The improvement in the overall index since it bottomed out in December 2008 resulted from incremental increases in the percentage of workers saying their employer is hiring, and corresponding declines in reported layoffs or firing. Meanwhile, the percentage saying the hiring situation in their workplaces is not changing has held fairly steady in the mid-40s.
Government Hiring Up in December
Government employees' reports of net hiring where they work edged higher in the last two months of 2013, reaching +10 in December after dipping to +6 during the federal government shutdown in October and to as low as +4 over the summer. At the same time, the index diminished some this fall among non-government workers, falling to +21 in December from the +25 level reached this spring and summer.

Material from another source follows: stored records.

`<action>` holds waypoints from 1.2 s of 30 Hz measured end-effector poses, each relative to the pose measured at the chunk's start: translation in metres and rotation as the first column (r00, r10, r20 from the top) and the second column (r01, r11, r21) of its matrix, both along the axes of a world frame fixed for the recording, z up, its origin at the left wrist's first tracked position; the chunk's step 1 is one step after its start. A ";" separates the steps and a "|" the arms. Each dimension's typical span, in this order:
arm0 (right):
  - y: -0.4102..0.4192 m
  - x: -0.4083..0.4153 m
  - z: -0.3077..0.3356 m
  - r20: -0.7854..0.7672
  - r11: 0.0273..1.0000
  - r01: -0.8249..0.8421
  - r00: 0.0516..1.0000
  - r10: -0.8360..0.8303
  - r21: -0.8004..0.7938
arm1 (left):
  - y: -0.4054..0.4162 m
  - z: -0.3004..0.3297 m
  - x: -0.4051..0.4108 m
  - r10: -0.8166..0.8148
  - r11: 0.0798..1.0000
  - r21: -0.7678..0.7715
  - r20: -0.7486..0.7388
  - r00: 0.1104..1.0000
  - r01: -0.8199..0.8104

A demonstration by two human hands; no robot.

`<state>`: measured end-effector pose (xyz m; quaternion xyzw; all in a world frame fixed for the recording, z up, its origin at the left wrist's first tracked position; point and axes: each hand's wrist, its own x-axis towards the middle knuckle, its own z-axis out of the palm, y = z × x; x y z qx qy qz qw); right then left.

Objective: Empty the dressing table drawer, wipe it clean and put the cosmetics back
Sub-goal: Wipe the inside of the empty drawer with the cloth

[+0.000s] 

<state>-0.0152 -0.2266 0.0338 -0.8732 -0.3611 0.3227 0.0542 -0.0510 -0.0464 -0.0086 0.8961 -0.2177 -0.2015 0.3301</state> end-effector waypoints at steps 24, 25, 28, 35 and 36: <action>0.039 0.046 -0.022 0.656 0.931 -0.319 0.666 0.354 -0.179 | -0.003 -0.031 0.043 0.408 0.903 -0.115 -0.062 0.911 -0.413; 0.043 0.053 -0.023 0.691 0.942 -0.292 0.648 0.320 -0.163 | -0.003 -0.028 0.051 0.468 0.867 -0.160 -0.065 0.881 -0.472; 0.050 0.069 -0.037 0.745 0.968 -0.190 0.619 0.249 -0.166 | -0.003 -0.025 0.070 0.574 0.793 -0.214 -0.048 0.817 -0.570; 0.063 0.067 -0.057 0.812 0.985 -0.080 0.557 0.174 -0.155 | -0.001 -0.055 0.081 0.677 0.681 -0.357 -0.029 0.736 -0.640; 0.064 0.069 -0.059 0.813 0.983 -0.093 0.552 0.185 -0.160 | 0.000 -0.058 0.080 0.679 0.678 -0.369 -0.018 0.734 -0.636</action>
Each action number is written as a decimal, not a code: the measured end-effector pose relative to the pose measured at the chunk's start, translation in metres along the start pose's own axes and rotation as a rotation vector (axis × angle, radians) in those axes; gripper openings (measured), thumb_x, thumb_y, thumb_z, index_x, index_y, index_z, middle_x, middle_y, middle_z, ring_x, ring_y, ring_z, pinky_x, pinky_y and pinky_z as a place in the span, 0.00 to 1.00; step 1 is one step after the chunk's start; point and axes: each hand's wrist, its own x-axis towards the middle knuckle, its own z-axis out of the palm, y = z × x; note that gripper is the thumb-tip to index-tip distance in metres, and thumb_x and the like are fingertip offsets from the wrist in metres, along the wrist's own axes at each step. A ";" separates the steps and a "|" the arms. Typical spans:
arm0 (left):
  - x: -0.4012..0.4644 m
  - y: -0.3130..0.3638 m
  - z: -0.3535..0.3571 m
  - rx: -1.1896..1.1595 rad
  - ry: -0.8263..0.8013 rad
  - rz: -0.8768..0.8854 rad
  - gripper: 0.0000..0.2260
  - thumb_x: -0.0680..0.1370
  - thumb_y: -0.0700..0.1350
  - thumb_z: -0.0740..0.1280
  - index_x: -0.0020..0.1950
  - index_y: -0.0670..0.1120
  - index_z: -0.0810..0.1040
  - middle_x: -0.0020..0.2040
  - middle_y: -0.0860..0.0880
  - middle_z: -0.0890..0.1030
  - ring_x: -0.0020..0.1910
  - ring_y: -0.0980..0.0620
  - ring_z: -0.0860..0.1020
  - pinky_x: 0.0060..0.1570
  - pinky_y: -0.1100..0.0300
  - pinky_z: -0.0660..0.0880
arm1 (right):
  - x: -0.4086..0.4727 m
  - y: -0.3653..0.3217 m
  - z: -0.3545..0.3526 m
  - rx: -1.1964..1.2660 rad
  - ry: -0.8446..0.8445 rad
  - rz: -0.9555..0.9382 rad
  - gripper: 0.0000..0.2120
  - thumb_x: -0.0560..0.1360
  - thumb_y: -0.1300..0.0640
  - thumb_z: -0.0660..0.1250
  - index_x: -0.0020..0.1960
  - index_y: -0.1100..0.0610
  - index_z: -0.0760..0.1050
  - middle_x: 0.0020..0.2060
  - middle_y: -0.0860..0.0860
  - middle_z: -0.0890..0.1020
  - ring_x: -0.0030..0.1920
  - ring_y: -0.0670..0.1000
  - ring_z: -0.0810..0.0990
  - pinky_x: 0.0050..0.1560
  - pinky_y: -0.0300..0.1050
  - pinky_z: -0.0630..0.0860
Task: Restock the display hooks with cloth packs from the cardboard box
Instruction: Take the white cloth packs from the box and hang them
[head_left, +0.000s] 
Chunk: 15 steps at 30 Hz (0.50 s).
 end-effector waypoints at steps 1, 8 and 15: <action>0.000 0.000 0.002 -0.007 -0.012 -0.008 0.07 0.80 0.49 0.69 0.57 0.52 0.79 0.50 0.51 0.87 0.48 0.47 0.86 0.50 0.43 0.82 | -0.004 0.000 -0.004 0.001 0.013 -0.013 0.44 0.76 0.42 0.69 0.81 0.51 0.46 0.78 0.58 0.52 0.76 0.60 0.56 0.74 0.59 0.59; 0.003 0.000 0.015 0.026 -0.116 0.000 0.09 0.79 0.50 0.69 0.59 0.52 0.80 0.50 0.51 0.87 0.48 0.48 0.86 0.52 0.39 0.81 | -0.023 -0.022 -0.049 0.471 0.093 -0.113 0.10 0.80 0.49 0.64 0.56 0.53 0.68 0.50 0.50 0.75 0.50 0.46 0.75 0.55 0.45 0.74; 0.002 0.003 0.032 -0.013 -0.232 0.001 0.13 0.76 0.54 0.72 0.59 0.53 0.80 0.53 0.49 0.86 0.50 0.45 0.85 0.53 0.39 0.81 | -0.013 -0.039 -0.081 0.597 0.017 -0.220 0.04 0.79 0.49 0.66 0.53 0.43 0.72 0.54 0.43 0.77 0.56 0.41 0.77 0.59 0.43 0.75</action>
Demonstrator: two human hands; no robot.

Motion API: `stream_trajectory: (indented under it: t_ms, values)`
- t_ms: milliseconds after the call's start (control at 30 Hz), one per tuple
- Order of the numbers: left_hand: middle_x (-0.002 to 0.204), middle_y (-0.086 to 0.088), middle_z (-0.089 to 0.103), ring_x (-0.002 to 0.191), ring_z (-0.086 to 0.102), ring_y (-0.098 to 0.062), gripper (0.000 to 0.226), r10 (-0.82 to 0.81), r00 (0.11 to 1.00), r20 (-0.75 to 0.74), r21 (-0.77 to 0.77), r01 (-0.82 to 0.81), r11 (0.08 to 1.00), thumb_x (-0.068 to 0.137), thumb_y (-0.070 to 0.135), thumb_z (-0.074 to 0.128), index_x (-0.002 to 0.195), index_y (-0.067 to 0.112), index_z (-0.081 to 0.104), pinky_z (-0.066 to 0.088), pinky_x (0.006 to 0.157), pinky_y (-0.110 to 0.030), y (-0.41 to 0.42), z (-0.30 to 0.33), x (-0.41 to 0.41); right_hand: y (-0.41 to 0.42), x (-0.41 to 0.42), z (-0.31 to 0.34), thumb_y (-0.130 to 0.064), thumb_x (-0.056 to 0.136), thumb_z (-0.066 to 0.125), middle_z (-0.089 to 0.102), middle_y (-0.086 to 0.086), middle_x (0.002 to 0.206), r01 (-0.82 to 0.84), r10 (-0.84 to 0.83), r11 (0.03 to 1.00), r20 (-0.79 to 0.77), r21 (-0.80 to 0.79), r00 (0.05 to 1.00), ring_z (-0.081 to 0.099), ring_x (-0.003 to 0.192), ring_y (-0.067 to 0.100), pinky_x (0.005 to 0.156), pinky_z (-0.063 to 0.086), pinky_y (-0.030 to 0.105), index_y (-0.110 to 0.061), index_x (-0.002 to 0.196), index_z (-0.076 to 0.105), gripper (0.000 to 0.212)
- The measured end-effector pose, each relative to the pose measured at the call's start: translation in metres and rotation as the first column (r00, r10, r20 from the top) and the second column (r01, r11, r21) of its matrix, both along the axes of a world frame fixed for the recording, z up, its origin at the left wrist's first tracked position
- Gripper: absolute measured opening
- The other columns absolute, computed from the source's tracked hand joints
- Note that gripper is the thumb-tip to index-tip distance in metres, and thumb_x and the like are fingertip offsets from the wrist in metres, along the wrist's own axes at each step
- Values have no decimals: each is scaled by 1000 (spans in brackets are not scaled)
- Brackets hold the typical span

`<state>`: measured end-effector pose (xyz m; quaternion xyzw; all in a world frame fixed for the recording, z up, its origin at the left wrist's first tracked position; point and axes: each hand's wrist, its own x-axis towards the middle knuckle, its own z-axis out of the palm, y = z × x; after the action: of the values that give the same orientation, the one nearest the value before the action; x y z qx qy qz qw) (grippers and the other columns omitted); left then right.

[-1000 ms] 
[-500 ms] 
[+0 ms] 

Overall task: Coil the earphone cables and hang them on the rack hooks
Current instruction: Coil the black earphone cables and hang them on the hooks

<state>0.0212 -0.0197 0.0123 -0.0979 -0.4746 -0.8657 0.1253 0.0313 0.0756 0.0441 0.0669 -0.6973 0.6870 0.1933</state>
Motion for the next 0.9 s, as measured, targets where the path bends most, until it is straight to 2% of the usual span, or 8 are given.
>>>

On the other hand, compared with the start of 2013, hiring among non-government workers is little changed, while it is up modestly among government workers.
Most of the gains in net hiring of government workers in 2013 were among state workers, as the December Job Creation Index for this group was up eight points, to +21, over December 2012. Over the same period, the index rose three points among local government workers and was unchanged among federal workers.
Gallup's Job Creation Index has traced steady improvement in the labor market since the depths of the 2008-2009 recession, and in 2013, it varied in a relatively positive range between +16 and +22. In crossing the +20 barrier earlier this year, the index seemed poised to return to the +26 level Gallup found in January 2008.
However, after reaching +22 over the summer, the index lost momentum and is now hovering at the +20 mark. The index ended the year on a downbeat note, averaging +19 in December. Still, if government employment continues to increase this year as it did in 2013, it will likely result in further growth in the overall index.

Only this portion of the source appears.